- What this task involves
Could you copy every line of the data that contains the word "things"?

(Source data)
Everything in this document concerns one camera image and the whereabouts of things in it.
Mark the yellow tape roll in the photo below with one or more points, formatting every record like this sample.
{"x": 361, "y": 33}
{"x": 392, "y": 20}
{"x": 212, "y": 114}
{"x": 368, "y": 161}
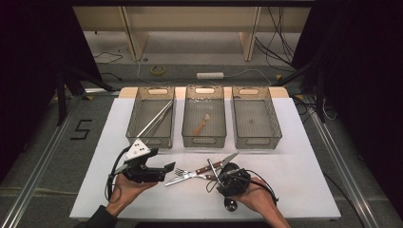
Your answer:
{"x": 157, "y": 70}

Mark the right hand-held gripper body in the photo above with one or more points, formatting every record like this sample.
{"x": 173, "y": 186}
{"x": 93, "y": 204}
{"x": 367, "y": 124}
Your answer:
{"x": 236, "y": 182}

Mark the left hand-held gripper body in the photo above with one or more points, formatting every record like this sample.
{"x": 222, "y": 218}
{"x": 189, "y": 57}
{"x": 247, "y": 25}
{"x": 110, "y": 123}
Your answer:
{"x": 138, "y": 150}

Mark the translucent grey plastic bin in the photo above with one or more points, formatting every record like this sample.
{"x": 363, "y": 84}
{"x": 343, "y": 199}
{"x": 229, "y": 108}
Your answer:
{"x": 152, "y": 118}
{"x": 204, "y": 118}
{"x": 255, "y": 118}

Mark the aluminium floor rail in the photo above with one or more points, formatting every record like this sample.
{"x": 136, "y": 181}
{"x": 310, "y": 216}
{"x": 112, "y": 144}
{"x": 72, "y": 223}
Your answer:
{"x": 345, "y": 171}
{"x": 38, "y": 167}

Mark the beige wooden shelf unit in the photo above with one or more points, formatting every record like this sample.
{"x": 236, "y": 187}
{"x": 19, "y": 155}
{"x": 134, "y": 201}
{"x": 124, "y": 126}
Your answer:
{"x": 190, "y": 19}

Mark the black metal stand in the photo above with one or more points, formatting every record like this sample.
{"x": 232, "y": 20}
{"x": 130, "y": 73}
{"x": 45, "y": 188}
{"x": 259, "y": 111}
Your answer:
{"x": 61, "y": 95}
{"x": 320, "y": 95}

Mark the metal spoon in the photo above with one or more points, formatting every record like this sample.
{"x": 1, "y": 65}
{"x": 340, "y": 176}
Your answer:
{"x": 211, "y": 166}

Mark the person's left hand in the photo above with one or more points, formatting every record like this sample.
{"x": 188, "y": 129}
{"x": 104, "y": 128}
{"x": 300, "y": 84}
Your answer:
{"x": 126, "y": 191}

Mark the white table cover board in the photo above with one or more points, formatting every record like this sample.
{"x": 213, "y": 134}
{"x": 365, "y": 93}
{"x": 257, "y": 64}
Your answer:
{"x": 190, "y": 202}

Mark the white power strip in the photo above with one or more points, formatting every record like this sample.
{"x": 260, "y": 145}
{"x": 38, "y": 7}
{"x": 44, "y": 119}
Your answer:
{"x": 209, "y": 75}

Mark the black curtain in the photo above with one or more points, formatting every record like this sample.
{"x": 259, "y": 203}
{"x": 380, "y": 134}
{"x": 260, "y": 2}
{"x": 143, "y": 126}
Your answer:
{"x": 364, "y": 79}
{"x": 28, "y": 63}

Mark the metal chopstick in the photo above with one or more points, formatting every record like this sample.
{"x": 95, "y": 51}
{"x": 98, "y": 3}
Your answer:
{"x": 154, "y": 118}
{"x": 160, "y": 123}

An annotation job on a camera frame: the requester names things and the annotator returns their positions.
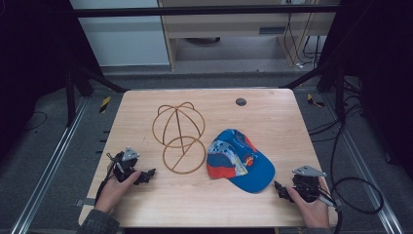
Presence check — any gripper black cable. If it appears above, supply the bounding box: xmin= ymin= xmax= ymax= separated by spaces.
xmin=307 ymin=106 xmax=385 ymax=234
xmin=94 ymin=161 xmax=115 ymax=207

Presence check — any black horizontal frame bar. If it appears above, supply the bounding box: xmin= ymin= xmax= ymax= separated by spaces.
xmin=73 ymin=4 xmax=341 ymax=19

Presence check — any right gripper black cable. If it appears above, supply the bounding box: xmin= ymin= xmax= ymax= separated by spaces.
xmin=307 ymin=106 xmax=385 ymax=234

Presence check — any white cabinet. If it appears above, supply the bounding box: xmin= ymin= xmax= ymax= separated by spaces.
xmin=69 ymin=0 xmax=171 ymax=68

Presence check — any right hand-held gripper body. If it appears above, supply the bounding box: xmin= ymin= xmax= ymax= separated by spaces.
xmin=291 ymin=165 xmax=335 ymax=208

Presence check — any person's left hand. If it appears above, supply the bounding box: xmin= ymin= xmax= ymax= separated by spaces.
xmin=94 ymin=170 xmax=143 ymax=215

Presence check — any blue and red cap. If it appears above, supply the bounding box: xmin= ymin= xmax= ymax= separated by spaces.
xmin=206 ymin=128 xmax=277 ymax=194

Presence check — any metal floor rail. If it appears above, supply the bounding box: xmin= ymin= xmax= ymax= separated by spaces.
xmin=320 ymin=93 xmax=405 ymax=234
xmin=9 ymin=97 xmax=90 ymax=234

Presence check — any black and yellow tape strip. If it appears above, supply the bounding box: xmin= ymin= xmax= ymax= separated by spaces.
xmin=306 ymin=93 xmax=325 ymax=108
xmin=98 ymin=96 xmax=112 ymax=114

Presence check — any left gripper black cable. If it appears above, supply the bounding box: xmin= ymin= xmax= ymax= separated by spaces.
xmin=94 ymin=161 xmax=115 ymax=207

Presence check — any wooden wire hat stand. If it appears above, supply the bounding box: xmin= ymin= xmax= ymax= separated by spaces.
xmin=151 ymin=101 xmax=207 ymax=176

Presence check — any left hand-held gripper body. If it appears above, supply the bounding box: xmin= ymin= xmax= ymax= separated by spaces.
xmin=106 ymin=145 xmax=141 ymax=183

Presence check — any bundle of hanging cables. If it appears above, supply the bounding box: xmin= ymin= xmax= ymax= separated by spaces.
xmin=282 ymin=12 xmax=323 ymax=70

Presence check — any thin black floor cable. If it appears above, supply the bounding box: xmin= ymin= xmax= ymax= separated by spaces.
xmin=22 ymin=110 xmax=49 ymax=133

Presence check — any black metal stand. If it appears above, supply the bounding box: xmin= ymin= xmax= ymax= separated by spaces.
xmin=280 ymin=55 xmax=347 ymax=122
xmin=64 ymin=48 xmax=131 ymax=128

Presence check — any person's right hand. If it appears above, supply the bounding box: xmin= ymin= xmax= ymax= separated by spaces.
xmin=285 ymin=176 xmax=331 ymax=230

- Task answer
Everything in this document concerns one camera image and the whereabouts of things in it.
An annotation job on a camera frame: the requester names things and the annotator returns their positions.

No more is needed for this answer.